You probably have already put the handle on by now, but let me emphasize some points. The ax head has the hole tapered. The small end must be put on first, then when driven to depth the wedge is used to spread the split handle at the wider end so it will resist flying off better.

Daddy would do the final smoothing of the handle with a piece of broken glass. Being impatient I often use an ordinary rock grinder. The best thing to quickly trim the ax handle is a stationary 6 inch belt sander.

One of the web pages listed advised against using epoxy glue, which I agree with, since it would be quite difficult to remove the handle when replacing it again. However, I have use Gorilla glue in the old handle on a pitch fork and a hoe when they became loose.
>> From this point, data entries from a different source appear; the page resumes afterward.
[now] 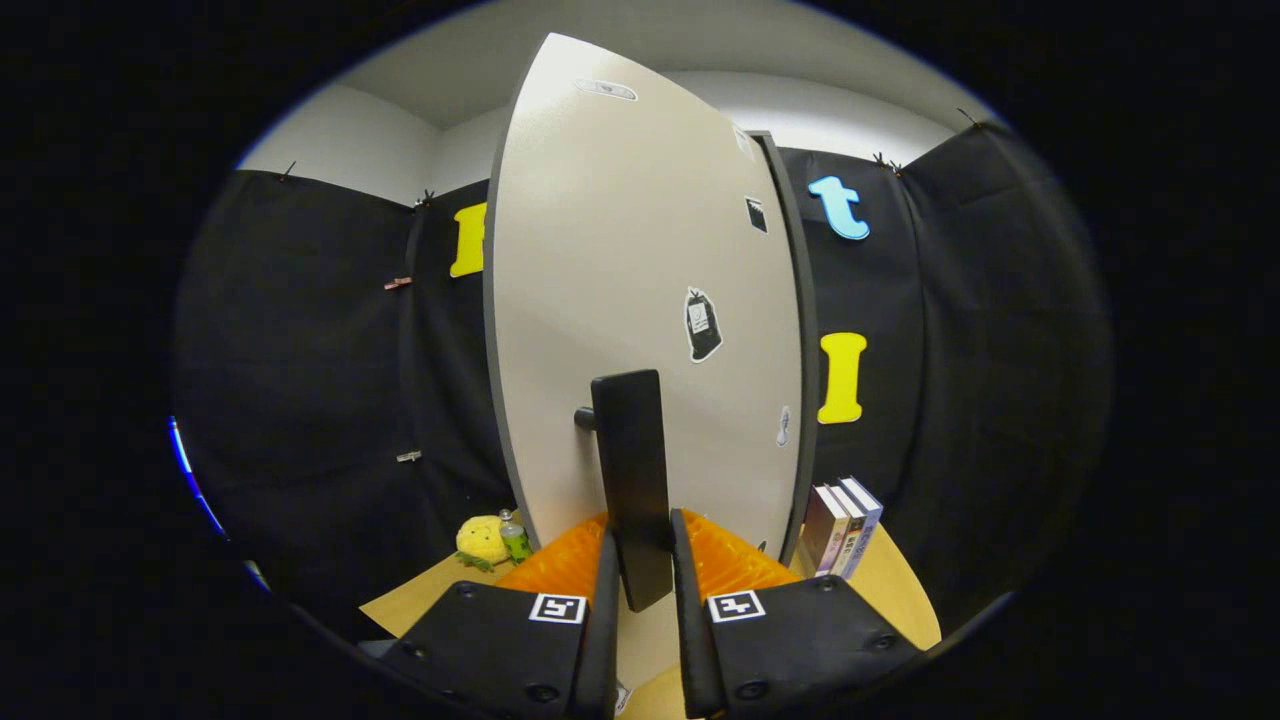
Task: Open the shoe cabinet door, grab the shoes and put them into the shoe cabinet, then close the shoe cabinet door.
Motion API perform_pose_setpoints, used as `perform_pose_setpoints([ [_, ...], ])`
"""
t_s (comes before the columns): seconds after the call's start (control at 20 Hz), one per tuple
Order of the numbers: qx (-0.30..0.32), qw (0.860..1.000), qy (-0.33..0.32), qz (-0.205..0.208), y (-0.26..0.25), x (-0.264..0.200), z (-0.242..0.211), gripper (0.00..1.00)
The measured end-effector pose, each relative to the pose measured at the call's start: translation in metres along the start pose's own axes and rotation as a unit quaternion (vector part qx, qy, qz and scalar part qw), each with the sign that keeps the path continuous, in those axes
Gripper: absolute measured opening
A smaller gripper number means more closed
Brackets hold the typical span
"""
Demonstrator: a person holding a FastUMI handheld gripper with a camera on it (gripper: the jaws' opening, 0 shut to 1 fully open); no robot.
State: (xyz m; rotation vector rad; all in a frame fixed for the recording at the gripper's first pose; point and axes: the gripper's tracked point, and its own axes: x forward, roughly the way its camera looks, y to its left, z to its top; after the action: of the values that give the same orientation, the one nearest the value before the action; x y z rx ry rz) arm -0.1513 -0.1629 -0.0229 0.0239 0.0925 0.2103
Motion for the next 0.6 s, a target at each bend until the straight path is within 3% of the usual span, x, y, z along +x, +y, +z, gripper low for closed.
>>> perform_pose_setpoints([
  [0.4, 0.000, 0.998, -0.008, -0.067, -0.079, -0.030, 0.007, 0.29],
  [0.6, 0.013, 0.994, -0.016, -0.105, -0.127, -0.050, 0.012, 0.24],
])
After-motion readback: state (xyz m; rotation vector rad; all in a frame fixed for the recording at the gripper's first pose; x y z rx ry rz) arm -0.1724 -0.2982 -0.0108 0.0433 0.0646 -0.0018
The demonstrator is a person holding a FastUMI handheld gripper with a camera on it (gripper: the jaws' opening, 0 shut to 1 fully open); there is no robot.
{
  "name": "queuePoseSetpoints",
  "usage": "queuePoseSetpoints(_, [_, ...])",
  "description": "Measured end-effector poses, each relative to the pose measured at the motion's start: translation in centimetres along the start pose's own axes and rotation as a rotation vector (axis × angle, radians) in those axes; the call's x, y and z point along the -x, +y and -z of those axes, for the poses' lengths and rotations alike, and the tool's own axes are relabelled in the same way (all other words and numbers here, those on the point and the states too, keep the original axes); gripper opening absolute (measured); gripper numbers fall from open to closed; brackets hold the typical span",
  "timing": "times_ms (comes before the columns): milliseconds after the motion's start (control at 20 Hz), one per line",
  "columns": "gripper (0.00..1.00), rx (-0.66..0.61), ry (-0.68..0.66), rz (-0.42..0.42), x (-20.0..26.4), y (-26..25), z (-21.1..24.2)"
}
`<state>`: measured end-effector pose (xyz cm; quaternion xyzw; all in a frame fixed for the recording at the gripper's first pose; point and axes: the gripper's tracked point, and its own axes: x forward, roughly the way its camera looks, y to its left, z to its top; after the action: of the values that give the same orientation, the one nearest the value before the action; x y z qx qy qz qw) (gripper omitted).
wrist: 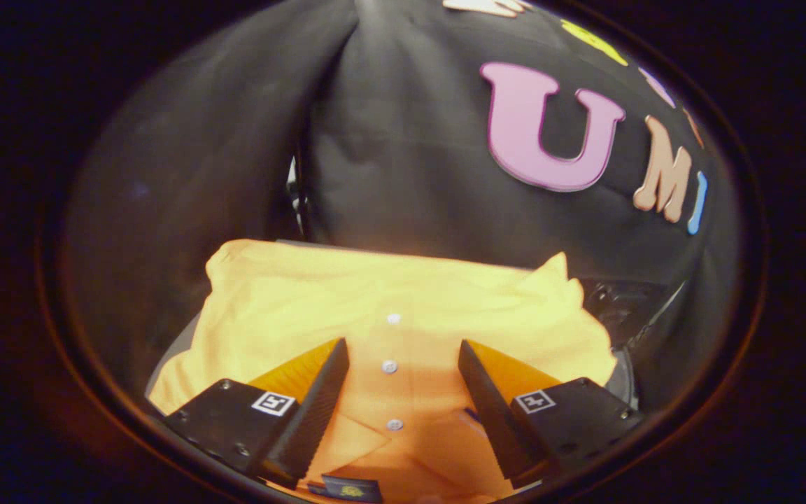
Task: Put the clothes into the washing machine and then close the washing machine lid.
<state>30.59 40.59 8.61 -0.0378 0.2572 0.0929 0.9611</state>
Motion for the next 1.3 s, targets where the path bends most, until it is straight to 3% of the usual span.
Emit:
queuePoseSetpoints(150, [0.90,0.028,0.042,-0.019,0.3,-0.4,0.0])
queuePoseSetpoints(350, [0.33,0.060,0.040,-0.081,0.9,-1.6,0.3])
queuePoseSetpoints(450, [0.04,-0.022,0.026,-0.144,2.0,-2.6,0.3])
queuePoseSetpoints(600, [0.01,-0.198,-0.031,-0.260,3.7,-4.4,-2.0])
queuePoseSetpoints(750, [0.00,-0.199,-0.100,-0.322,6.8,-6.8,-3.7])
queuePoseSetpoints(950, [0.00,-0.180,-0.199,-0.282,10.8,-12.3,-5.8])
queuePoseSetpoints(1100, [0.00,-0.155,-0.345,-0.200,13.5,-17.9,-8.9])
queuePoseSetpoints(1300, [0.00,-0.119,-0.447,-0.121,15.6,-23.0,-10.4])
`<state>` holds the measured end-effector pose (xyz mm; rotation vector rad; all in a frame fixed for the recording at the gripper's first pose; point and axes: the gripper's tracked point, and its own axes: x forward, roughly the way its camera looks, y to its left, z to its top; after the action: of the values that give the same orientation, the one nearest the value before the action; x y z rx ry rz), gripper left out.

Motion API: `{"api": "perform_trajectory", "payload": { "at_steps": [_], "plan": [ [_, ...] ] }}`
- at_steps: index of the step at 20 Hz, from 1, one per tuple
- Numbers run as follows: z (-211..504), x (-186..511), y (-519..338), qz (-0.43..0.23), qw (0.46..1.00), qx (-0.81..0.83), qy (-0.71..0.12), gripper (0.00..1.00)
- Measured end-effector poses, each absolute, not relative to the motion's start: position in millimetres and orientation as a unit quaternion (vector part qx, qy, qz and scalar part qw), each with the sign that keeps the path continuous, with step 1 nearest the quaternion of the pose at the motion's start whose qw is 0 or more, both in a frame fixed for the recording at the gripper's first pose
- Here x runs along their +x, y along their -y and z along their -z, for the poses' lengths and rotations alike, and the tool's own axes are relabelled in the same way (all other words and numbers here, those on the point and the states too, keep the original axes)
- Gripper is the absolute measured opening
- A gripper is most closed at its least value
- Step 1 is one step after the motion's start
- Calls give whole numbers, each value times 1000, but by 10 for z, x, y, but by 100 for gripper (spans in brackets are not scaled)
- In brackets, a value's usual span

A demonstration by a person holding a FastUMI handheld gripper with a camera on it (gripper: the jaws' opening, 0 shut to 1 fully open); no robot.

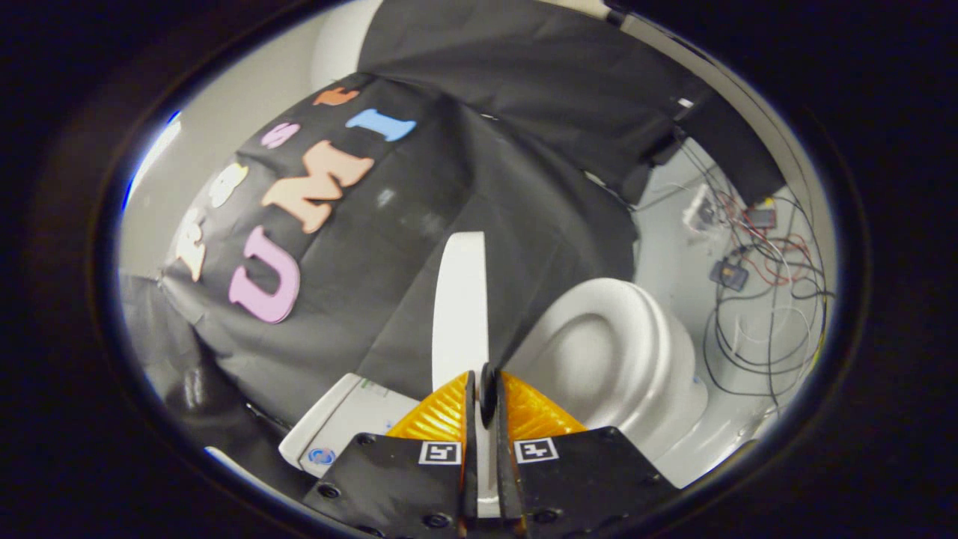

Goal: Open the toilet lid.

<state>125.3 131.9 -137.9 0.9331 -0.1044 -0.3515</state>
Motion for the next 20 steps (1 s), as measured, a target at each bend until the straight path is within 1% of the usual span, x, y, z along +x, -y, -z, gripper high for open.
{"api": "perform_trajectory", "payload": {
  "at_steps": [2, 7, 12, 17, 20],
  "plan": [
    [1135, 1365, -1481, 151, 900, 405, 48, 12],
    [804, 1517, -1816, 117, 935, 334, 32, 15],
    [513, 1733, -2325, 50, 970, 239, 17, 18],
    [309, 2042, -2869, -27, 986, 162, -3, 19],
    [265, 2182, -3163, -62, 990, 122, -16, 19]
  ]
}}
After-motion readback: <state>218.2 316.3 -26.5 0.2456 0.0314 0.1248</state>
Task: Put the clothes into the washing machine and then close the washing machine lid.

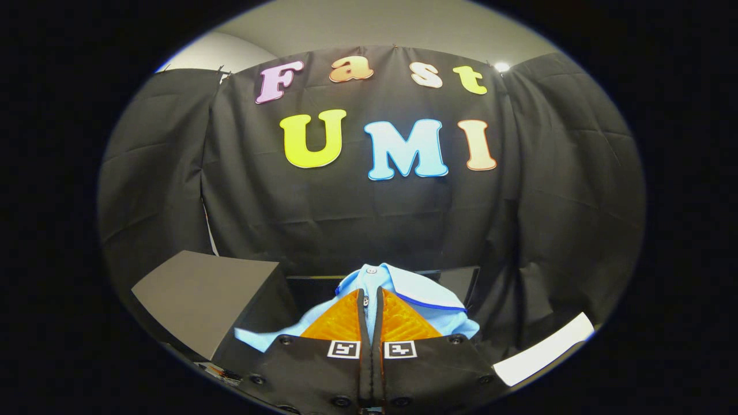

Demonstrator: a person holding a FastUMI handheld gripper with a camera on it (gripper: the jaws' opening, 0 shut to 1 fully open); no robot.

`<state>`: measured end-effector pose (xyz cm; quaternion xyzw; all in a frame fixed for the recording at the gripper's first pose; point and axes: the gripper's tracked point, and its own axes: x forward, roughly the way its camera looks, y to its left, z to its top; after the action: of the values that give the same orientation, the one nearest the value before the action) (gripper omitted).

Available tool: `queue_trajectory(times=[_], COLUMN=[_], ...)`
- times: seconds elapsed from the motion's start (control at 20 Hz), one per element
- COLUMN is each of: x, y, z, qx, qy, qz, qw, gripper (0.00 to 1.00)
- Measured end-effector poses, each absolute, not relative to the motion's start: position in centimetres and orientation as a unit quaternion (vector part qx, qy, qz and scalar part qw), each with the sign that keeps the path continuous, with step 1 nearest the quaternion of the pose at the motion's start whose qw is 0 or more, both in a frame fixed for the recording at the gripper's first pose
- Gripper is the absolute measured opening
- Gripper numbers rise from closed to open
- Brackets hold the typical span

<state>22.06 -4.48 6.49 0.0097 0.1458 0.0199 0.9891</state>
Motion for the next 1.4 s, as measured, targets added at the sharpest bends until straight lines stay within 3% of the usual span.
queue_trajectory(times=[1.4], x=[22.5], y=[-5.2], z=[-11.9], qx=[-0.018], qy=[0.305], qz=[0.019], qw=[0.952], gripper=[0.02])
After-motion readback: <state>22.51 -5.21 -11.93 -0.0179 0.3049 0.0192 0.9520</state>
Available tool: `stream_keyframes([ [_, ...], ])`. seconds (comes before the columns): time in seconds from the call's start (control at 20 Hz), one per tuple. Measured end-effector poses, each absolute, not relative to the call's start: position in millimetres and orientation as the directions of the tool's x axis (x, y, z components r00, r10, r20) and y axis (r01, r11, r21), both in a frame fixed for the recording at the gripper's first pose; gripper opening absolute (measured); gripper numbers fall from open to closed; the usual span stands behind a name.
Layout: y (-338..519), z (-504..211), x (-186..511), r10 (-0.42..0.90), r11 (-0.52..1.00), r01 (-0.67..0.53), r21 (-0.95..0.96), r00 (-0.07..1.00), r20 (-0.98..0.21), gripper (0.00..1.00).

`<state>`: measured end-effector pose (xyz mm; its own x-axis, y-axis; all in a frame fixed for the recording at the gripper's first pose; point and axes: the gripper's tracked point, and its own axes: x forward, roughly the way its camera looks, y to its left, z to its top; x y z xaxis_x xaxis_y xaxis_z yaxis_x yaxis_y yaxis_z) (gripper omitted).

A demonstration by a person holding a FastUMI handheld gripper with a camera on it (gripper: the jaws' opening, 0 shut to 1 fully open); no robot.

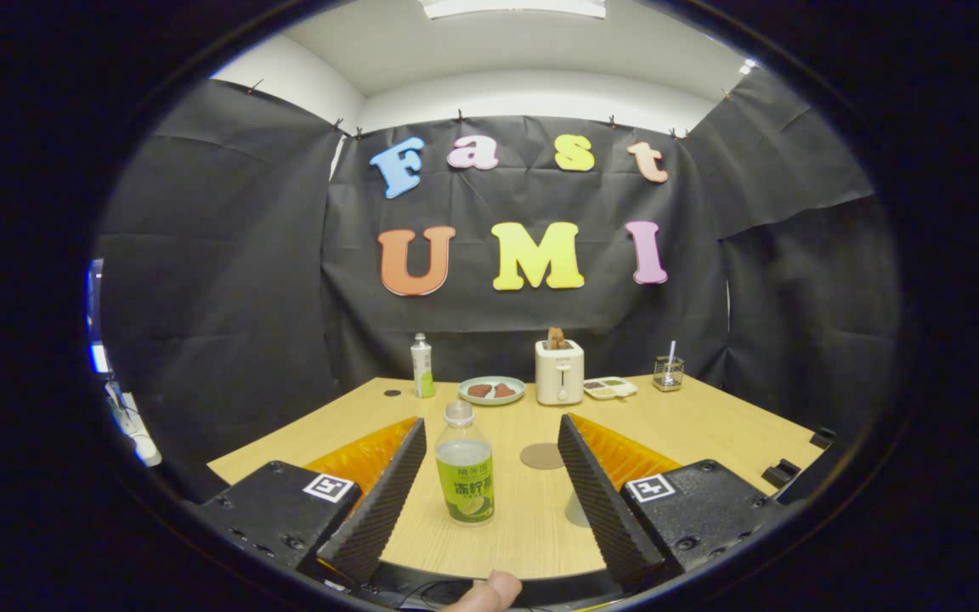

If I have to replace them again I guess I'll have to use the side grinder.

KEH
 
Right about the wedges...a long wooden one down through the middle and a couple of metal ones cross ways toward each end.
The best thing to soak a loose handle in is glycerin...but, if you walk in a drug store and ask for it, that druggist may give you a good lookin over and ask you what you want that for. I think it's an ingredient for bomb making or such. It used to be good for rubbing on your old windshield wiper blades to re-vitalize the rubber...but they're probably made of synthetic rubber today, might not work. Somebody try it if you have some and report back to us. Wouldn't it be nice to get a year or two out of wiper blades today? ohfred
 
I don't think anybody else mentioned this maybe its common knowledge. My Dad always said the best way to seat a wood handle good and tight was to fit it on as good as you could and then tap carefully on the other end with a hammer, a rubber mallet would be best I suppose to draw it on. It seems to work really good.
 
My son is about 300 lbs. and loses ax head bout every time he cuts wood. I am ready to weld a head on to a steel handle. Would the welding weaken the axe? Fibreglas is no better.
 
I've always learned to pound the end of the handle end of an axe or hammer on the concrete floor with the head up in the air. The weight of the axe or hammer head just keeps driving it further down. If you still need a wedge or have a slot for one, then wedge it.